Problem to solve:
Everything in the data except the pictures belongs in your answer, copied exactly.
▽
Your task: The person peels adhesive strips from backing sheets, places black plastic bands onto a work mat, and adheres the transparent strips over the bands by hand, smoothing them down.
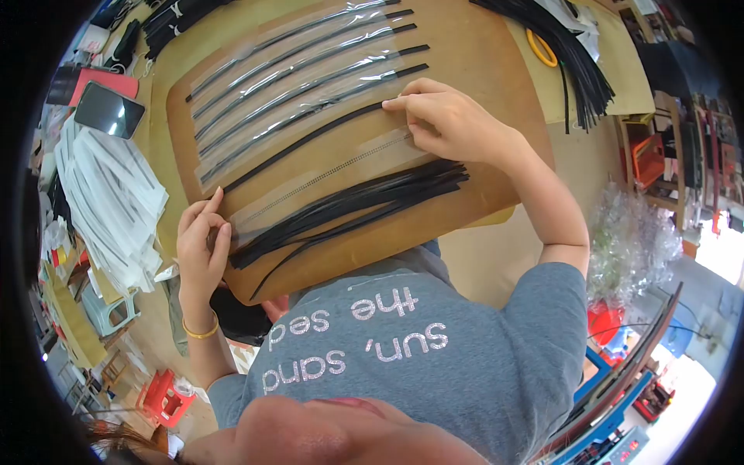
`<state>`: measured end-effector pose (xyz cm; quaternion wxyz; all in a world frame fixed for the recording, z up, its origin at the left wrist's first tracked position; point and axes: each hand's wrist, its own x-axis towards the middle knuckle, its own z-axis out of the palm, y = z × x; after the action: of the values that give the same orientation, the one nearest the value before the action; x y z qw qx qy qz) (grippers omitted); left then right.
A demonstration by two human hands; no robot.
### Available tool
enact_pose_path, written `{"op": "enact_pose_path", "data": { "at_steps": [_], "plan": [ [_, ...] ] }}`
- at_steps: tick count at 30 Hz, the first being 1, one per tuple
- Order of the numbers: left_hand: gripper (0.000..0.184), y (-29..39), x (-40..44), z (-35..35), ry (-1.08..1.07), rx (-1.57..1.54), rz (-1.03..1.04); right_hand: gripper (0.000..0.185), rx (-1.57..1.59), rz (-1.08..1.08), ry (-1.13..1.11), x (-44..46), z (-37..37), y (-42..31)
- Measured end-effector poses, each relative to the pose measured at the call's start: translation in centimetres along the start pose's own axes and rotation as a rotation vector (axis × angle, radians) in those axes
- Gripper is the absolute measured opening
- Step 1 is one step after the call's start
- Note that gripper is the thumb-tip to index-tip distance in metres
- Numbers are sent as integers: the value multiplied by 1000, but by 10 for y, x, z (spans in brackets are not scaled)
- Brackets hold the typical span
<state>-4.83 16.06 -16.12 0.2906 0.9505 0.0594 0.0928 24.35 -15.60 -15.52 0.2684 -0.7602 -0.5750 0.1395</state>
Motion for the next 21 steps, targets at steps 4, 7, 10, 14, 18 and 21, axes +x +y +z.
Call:
{"op": "enact_pose_path", "data": {
  "at_steps": [4,7,10,14,18,21],
  "plan": [
    [7,11,9,10,22,56,0,36,-47,-26,52,-4,-2,13],
    [7,14,8,14,34,117,-3,30,-90,-31,120,-6,0,13],
    [6,18,8,17,63,171,-1,30,-89,-42,150,-8,2,13],
    [6,18,16,16,98,116,-67,19,-88,-13,195,-2,3,15],
    [7,11,24,12,121,17,-165,6,104,274,148,10,-2,14],
    [9,-11,28,7,105,-274,-416,11,152,344,186,21,-1,17]
  ]
}}
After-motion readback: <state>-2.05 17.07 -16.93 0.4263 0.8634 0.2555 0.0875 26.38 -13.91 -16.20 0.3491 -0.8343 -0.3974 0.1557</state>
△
Response area:
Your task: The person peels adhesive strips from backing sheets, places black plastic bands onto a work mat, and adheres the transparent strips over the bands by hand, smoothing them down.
`<state>`: measured end-effector pose (xyz cm; quaternion wxyz; all in a world frame fixed for the recording, z up, its origin at the left wrist's first tracked position; point and axes: each hand's wrist, its own x-axis towards the middle knuckle, its own z-axis out of the palm, y = z × x; after the action: of the values that give the same orientation, the one nearest the value before the action; x y z qw qx qy qz) (grippers omitted); left then right.
A demonstration by two human hands; no robot.
### Available tool
enact_pose_path, written `{"op": "enact_pose_path", "data": { "at_steps": [_], "plan": [ [_, ...] ] }}`
- at_steps: tick count at 30 Hz, the first being 1, one per tuple
- Order of the numbers: left_hand: gripper (0.000..0.184), y (-29..39), x (-40..44), z (-35..35), ry (-1.08..1.07), rx (-1.57..1.54), rz (-1.03..1.04); right_hand: gripper (0.000..0.185), rx (-1.57..1.59), rz (-1.08..1.08), ry (-1.13..1.11), x (-44..46), z (-37..37), y (-42..31)
- Measured end-effector poses, each relative to the pose measured at the call's start: translation in centimetres along the start pose's own axes and rotation as a rotation vector (axis × angle, radians) in those axes
- Gripper is the absolute measured opening
- Step 1 is one step after the call's start
- Note that gripper is the thumb-tip to index-tip distance in metres
- Numbers are sent as integers: the value multiplied by 1000, but by 10 for y, x, z (spans in brackets are not scaled)
- Brackets hold the typical span
<state>-4.83 16.06 -16.12 0.2906 0.9505 0.0594 0.0928 24.35 -15.60 -15.52 0.2684 -0.7602 -0.5750 0.1395</state>
Motion for the next 21 steps, targets at steps 4, 7, 10, 14, 18 and 21, axes +x +y +z.
Call:
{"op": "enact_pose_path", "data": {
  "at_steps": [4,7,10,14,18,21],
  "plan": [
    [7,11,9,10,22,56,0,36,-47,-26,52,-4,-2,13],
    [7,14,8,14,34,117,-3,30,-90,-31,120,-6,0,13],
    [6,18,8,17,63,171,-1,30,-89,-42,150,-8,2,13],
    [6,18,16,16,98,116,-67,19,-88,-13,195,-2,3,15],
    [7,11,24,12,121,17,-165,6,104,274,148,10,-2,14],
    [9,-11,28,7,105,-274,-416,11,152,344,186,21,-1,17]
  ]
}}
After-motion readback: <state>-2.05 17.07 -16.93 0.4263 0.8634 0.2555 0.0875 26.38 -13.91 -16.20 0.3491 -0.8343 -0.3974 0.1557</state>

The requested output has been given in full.